Material to process:
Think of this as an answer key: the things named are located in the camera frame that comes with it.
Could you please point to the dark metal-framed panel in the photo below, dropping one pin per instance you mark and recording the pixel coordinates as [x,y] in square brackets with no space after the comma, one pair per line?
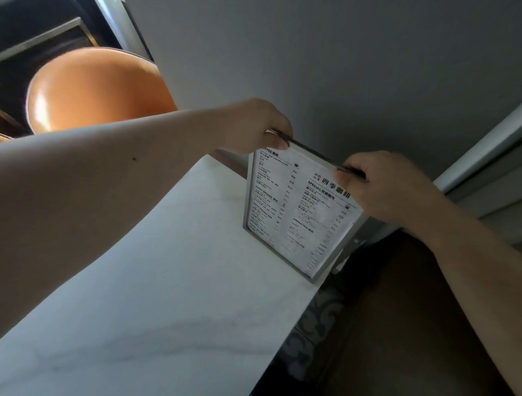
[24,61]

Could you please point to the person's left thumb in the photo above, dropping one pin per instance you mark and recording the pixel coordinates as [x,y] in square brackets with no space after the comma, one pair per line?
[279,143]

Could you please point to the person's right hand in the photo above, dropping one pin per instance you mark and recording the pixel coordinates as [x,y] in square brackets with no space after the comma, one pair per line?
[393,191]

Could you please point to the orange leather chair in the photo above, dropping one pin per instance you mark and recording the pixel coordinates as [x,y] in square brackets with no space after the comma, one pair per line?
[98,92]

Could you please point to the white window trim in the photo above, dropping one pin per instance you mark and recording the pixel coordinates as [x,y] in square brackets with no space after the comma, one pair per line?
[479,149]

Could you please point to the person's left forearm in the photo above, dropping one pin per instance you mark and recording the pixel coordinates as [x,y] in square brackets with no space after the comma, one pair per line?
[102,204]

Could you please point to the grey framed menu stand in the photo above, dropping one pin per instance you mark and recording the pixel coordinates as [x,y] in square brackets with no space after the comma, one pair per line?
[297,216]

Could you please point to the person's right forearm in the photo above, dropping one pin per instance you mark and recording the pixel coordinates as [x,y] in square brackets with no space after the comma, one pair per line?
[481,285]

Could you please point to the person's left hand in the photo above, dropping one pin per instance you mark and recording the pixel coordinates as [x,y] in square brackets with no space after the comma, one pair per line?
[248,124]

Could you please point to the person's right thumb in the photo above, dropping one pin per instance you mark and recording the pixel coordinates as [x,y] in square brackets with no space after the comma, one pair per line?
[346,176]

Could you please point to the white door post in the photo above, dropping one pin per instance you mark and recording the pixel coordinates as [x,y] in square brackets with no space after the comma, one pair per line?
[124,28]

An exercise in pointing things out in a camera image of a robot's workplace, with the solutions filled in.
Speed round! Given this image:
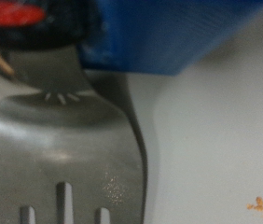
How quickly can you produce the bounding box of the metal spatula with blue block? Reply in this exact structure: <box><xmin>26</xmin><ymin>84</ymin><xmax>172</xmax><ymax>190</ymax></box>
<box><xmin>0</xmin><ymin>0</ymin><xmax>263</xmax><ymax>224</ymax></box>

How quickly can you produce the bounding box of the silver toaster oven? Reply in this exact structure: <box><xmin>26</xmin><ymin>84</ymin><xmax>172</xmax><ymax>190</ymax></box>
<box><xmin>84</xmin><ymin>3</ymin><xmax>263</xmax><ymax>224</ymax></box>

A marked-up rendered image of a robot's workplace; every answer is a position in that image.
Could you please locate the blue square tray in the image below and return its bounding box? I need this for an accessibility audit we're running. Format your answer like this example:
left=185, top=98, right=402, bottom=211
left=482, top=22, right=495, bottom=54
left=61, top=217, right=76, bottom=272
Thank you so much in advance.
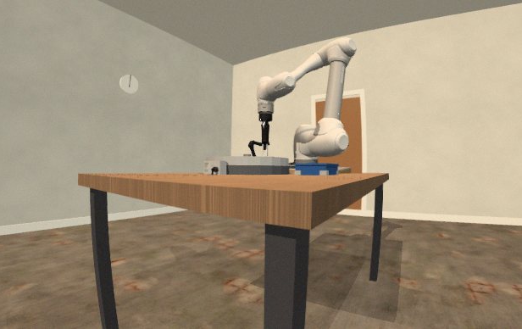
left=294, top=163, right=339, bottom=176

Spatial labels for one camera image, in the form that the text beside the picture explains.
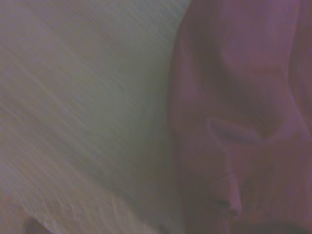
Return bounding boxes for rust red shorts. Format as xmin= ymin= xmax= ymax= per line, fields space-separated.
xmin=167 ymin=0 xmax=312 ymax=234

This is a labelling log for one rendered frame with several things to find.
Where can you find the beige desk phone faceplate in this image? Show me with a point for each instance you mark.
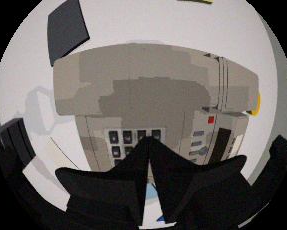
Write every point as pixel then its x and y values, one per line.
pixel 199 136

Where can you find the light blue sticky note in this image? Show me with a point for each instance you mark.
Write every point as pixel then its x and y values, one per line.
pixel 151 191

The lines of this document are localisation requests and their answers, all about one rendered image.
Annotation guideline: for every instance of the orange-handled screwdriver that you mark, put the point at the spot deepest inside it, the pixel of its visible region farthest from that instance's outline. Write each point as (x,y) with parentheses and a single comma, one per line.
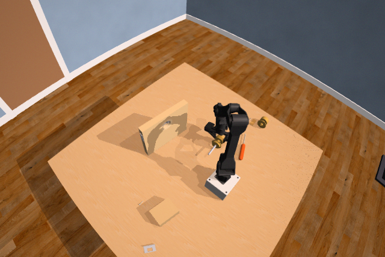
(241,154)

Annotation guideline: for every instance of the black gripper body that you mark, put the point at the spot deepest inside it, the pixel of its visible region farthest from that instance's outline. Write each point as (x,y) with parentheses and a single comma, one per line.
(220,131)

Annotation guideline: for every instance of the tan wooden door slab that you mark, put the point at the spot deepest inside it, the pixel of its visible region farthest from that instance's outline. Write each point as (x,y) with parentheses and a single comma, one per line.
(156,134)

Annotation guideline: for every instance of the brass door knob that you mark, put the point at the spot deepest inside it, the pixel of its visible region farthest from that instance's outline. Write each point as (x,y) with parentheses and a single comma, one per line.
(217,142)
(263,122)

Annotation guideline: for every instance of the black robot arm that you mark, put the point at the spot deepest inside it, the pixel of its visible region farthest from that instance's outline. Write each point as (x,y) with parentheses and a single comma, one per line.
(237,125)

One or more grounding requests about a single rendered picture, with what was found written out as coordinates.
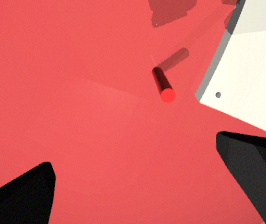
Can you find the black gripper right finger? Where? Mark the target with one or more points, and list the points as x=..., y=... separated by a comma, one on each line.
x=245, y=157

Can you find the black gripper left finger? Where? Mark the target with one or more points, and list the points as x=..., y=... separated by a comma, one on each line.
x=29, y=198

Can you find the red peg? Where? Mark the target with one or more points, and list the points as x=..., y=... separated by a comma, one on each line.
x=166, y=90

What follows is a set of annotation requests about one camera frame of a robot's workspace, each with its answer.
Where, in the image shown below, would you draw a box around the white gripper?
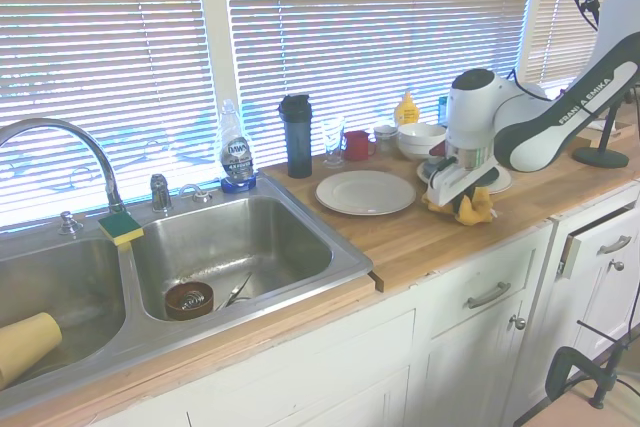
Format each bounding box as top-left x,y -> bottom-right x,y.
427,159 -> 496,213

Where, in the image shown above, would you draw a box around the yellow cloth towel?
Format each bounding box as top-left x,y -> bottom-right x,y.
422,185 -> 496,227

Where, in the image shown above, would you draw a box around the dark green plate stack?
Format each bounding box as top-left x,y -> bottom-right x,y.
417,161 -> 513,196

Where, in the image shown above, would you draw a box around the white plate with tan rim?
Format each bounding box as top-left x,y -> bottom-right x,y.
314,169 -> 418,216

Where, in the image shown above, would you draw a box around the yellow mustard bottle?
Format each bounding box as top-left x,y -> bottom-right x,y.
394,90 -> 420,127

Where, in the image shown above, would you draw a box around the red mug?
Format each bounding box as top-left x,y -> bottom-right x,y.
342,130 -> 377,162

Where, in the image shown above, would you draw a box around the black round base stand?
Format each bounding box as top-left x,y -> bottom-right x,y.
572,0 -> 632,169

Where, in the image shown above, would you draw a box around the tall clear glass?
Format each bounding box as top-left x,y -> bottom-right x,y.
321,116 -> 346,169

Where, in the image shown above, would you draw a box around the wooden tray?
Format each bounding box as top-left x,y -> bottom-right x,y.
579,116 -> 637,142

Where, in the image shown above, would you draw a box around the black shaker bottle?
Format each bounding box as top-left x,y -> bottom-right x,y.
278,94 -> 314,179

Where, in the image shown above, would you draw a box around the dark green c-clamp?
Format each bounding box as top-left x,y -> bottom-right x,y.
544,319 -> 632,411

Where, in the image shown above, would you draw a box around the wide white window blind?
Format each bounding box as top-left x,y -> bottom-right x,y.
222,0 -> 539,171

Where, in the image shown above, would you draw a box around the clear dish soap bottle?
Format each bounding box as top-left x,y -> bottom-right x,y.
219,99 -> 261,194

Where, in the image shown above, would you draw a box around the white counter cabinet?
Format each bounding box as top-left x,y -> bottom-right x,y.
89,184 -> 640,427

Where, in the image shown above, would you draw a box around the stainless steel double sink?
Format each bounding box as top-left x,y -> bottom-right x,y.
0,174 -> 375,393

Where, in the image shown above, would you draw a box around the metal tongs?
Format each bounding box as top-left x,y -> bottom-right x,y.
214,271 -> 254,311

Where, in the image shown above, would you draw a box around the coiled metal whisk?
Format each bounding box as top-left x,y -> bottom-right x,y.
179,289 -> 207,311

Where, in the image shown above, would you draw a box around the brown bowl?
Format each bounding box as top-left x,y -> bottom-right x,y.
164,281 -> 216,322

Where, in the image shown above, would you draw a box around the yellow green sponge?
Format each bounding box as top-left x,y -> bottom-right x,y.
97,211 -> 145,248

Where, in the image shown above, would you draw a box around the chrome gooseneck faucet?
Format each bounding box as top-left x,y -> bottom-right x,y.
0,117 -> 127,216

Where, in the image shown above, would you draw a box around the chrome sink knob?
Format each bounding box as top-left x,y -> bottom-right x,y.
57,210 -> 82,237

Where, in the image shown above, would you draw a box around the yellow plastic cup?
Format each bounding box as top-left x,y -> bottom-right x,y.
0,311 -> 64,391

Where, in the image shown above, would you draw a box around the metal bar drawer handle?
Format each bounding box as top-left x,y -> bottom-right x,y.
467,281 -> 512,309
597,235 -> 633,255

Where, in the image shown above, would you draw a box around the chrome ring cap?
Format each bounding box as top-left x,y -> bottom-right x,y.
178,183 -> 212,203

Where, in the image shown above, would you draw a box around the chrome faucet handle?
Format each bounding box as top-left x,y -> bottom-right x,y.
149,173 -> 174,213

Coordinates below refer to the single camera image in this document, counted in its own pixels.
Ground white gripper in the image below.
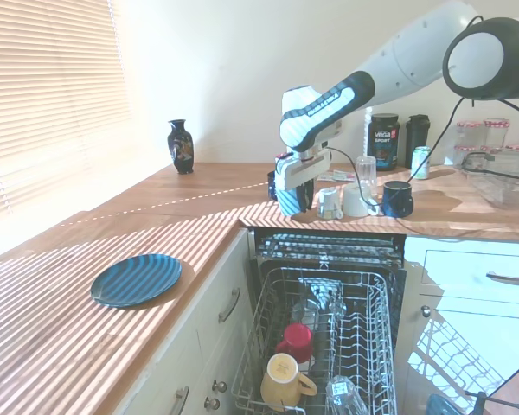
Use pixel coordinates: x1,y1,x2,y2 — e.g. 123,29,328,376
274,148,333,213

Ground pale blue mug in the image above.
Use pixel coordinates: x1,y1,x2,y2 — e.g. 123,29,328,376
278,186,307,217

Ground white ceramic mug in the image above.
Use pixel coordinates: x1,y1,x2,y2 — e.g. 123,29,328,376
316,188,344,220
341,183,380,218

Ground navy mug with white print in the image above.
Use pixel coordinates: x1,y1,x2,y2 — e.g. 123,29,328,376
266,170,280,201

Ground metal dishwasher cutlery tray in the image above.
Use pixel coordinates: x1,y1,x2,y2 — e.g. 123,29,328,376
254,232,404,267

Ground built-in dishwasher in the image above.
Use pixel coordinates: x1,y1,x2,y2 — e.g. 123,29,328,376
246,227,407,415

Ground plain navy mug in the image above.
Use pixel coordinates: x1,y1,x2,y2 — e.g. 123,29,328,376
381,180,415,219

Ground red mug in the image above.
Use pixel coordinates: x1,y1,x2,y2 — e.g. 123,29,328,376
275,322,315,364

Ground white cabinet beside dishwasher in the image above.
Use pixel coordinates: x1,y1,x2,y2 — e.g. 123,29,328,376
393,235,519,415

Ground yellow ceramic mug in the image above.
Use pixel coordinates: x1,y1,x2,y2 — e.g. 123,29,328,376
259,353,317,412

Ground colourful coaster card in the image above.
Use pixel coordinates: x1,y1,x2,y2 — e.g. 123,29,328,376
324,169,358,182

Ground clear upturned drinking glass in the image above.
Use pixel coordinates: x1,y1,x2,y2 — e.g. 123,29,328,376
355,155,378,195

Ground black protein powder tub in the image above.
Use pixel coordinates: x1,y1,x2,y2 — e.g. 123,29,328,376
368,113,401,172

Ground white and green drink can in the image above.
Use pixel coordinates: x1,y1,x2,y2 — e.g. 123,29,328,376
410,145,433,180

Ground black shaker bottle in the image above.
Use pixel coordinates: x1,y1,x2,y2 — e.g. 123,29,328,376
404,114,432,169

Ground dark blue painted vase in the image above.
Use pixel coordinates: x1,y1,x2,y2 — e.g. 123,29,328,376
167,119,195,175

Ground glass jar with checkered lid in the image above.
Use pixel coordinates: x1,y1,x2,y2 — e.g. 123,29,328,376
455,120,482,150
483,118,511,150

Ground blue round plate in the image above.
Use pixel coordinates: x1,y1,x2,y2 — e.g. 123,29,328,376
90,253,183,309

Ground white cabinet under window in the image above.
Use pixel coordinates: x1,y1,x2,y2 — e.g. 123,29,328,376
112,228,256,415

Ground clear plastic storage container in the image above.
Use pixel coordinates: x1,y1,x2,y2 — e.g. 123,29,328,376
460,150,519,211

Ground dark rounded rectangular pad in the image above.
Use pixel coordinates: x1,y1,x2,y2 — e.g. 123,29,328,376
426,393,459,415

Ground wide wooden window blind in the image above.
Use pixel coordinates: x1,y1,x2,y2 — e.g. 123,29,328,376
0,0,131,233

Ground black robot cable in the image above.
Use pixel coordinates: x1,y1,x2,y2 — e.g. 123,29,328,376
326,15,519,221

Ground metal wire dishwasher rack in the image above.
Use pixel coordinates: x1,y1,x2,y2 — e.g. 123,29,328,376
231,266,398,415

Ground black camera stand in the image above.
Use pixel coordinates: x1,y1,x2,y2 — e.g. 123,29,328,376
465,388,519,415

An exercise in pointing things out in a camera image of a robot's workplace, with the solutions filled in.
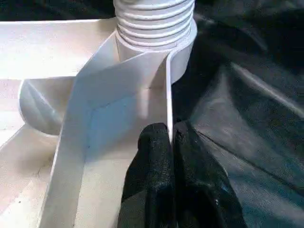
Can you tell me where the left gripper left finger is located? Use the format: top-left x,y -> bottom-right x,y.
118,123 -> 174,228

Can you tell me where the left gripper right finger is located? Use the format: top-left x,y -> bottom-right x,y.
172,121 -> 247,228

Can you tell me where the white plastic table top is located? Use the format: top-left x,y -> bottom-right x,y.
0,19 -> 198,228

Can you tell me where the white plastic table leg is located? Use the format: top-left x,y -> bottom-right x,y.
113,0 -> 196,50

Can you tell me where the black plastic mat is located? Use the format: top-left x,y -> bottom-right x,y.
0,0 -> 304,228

Exercise brief:
Each line of the listing that contains the word "things" must be counted. Give only the resulting figure.

Written solution:
4